Work to complete:
Nothing but the pictures may be dropped; the rest of the listing is to be written out exactly.
==*==
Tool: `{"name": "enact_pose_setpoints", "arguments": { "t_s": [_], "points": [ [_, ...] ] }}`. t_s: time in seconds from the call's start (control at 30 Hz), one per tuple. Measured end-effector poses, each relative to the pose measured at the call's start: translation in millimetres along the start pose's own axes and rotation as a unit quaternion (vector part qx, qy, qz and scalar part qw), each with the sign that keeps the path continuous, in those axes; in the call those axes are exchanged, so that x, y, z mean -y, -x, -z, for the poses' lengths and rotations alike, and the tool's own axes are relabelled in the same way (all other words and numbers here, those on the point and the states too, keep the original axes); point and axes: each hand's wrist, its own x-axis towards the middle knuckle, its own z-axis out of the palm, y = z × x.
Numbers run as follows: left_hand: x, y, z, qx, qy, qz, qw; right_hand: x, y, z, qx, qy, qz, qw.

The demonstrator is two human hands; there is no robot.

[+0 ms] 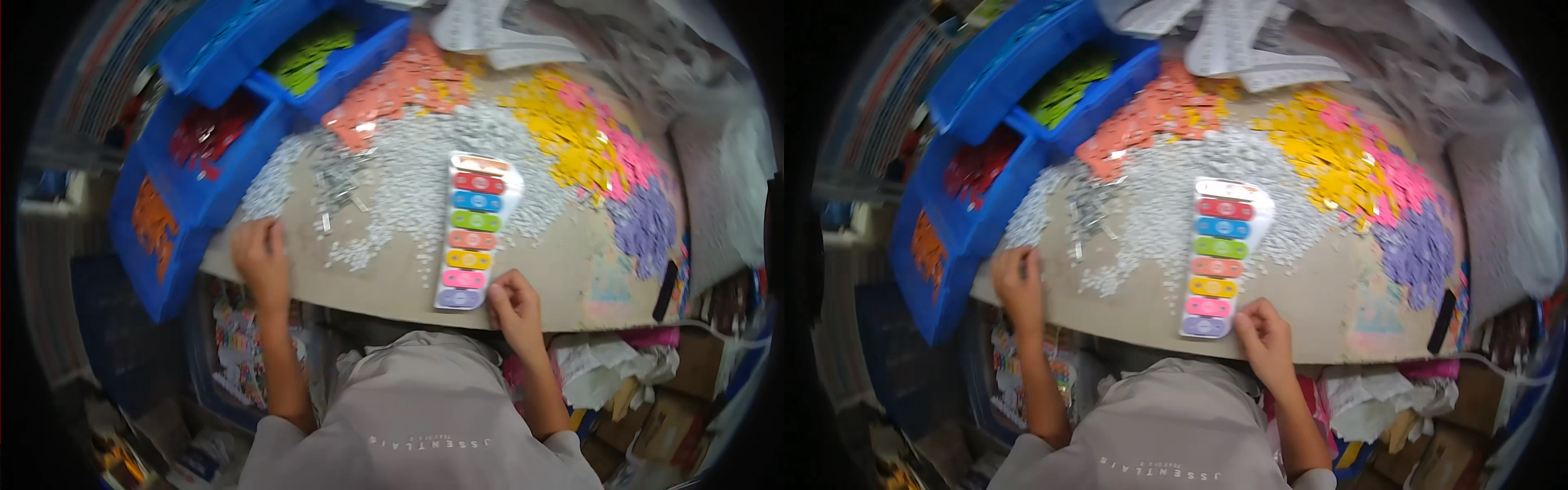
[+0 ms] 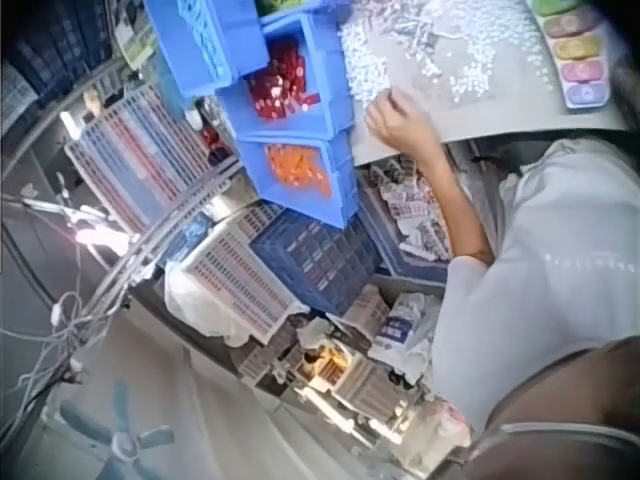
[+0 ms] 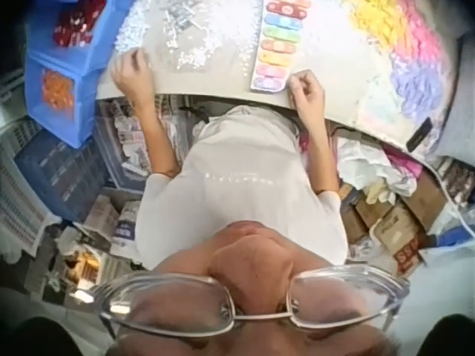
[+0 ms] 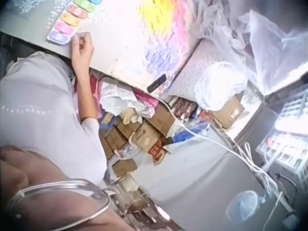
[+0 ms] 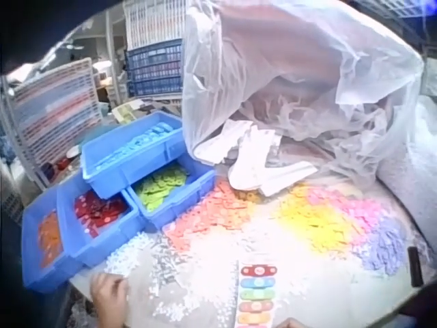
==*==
Answer to this exercise:
Tool: `{"name": "enact_pose_setpoints", "arguments": { "t_s": [_], "points": [ [_, ...] ] }}`. t_s: time in seconds from the call's start (control at 30 Hz), one per tuple. Measured end-effector poses, each relative to the pose measured at the call's start: translation in millimetres along the start pose's own axes and rotation as a unit quaternion (vector part qx, qy, qz and scalar part qw), each with the sign that keeps the path continuous, in those axes; in the call those axes are exchanged, so that x, y, z mean -y, -x, -z, for the poses' lengths and rotations alike, and the tool's own axes are relabelled in the same way (all other words and numbers here, those on the point and the states too, keep the original axes); point and axes: each hand's wrist, its own x-axis towards the middle knuckle, its own z-axis out of the palm, y = z × x.
Numbers run as follows: left_hand: x, y, z, qx, qy, qz, qw; right_hand: x, y, z, qx, qy, qz, qw.

The demonstrator is two human hands; there is no robot.

[+0 ms] 
[+0 ms] 
[+0 ms] 
[+0 ms] 
[+0 ms] 

That finishes the output for this exercise.